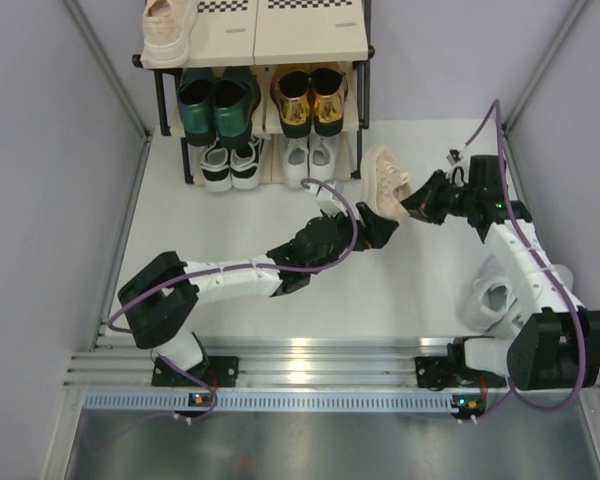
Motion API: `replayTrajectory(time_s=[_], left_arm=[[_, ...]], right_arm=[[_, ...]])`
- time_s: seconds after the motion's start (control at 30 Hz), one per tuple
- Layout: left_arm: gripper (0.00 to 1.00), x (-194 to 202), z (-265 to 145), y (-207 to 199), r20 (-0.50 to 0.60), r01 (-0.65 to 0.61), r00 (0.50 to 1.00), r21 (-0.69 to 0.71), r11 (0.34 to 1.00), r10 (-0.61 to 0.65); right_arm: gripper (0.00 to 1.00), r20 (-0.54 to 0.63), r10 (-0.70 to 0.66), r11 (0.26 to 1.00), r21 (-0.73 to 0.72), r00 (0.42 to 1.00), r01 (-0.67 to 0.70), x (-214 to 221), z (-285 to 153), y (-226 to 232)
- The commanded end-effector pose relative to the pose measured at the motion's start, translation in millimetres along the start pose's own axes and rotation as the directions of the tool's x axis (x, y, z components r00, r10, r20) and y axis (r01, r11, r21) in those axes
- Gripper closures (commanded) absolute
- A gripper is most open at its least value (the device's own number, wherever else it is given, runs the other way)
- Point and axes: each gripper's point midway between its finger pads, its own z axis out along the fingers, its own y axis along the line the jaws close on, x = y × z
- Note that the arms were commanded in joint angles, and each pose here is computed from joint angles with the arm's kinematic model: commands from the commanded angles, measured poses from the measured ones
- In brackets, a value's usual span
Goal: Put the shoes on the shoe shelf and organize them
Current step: Pick up the shoe at the center of the board.
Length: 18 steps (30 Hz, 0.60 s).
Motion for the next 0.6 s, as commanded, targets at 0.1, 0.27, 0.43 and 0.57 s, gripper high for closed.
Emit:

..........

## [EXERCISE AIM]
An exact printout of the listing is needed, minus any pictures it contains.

## [WRITTEN RESPONSE]
Motion API: `replayTrajectory(time_s=[_], left_arm=[[_, ...]], right_arm=[[_, ...]])`
- time_s: seconds after the motion's start (control at 30 Hz), one per tuple
- Layout: left_arm: gripper (0.00 to 1.00), x (-194 to 202), z (-265 to 145), y (-207 to 199), r20 (-0.50 to 0.60), r01 (-0.65 to 0.61), r00 (0.50 to 1.00), r21 (-0.69 to 0.71), r11 (0.34 to 1.00), r10 (-0.61 to 0.65); right_arm: gripper (0.00 to 1.00), r20 (-0.54 to 0.63), r10 (-0.70 to 0.66), r11 (0.26 to 1.00), r21 (-0.73 to 0.72), r00 (0.42 to 1.00), r01 (-0.67 to 0.70), x (-214 to 221), z (-285 to 153), y (-226 to 232)
- The commanded end-effector pose relative to the pose measured at the motion's start, translation in millimetres along the start pose's own axes and rotation as the directions of the tool's x axis (x, y, z components r00, r10, r20) and y axis (r01, r11, r21) in those axes
- Gripper closures (commanded) absolute
- A gripper is most open at its least value (the device's own number, wherever else it is given, runs the other way)
- Point and axes: each gripper's point midway between its finger pads, its own z axis out along the fingers, its own y axis along the line the jaws close on, x = y × z
- Note that the arms were commanded in joint angles, and each pose here is computed from joint angles with the arm's kinematic model: commands from the commanded angles, measured poses from the measured ones
- In brackets, a value's usual span
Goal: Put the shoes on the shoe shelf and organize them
Current step: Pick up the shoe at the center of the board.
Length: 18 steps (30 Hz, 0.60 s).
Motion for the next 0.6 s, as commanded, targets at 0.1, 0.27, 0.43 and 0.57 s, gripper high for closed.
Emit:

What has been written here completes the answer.